そもそも、スポーツに国籍は必要なのだろうか。今大会、私は大坂の素晴らしいプレーにただただ感動した。技術だけでなく、初の決勝の舞台で史上最多23回のグランドスラム優勝を誇るセリーナを相手に動じず戦った精神力は、圧巻だった。大坂が日本人なのか、アメリカ人なのか、ハイチ人なのか、と微塵も考えなかった。伊達公子や杉山愛といった過去の日本の名選手のことも頭に浮かばなかった。
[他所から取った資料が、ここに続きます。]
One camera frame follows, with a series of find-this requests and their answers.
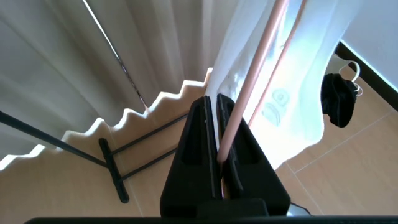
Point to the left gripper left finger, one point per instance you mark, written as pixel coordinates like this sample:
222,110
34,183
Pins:
189,174

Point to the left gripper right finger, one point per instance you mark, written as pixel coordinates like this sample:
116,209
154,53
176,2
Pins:
258,180

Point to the pink clothes hanger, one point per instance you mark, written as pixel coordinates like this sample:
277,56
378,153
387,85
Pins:
256,68

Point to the white garment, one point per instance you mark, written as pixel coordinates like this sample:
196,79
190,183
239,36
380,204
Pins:
308,77

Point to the black garment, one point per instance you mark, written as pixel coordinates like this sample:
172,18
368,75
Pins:
337,99

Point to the beige curtain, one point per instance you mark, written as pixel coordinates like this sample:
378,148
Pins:
62,62

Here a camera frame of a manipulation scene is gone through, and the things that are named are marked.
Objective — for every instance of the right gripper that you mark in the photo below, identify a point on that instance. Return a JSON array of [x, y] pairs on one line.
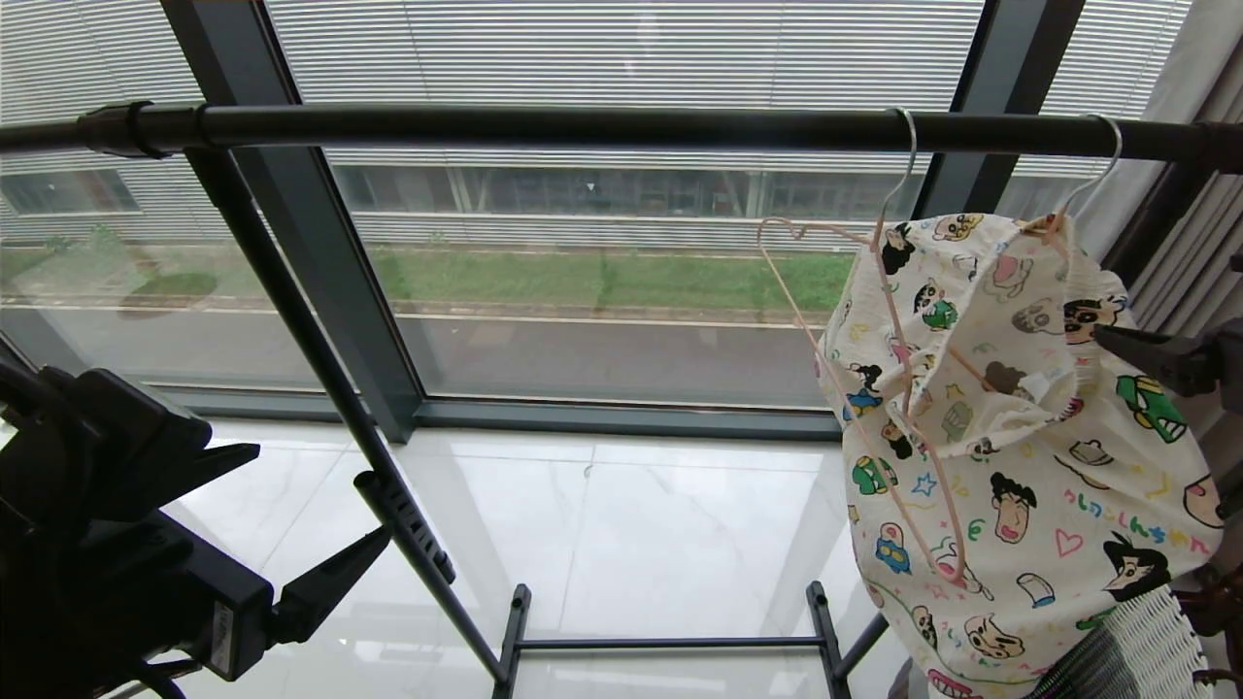
[[1228, 369]]

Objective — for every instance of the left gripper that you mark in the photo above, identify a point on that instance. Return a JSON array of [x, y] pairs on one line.
[[146, 612]]

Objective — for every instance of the cream printed garment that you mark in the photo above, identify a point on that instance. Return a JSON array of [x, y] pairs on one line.
[[1049, 466]]

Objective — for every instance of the pink clothes hanger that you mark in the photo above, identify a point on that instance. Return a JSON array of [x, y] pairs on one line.
[[821, 230], [1047, 225]]

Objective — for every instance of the white laundry basket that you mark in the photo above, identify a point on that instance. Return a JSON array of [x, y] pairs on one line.
[[1146, 650]]

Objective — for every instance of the black clothes rack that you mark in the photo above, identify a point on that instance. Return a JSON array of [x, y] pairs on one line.
[[583, 128]]

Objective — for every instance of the white curtain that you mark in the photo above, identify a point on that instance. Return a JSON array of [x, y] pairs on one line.
[[1214, 49]]

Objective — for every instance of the window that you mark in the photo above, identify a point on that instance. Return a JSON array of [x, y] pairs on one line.
[[583, 291]]

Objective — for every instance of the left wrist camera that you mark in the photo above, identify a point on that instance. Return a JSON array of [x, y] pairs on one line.
[[97, 437]]

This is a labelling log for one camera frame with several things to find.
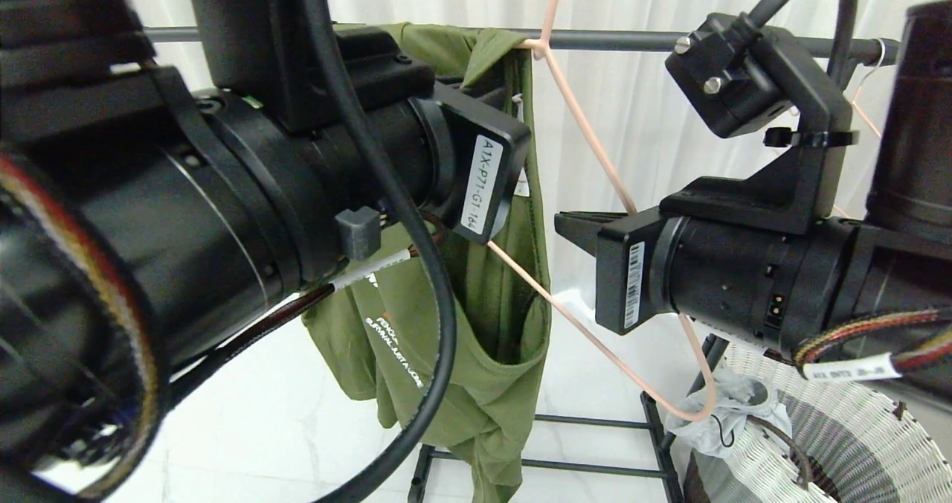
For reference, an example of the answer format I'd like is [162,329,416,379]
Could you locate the green long-sleeved shirt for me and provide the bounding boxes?
[301,23,553,503]

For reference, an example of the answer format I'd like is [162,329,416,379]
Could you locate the pale grey shorts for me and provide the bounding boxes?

芸術の世界だと、誰も国籍を気にしない。ピカソはスペイン生まれで、フランスで活動したが、スペイン人なのかフランス人なのか気にする人はいない。私の好きなジャズでは、秋吉敏子・小曾根真・北村英治といった世界的な日本人プレイヤーがいるが、「日本人はスゴイ」とは考えない。単純に彼らの音楽が世界のファンの心に響いただけのことだ。
おそらくスポーツの世界は、他人と競争して勝ち負けを決めるので、勝因・敗因を探ると国籍・人種といった“違い”に目が向きやすいのだろう。また、国単位で競うオリンピックの存在も、国籍、ひいてはナショナリズムを意識させるように作用している。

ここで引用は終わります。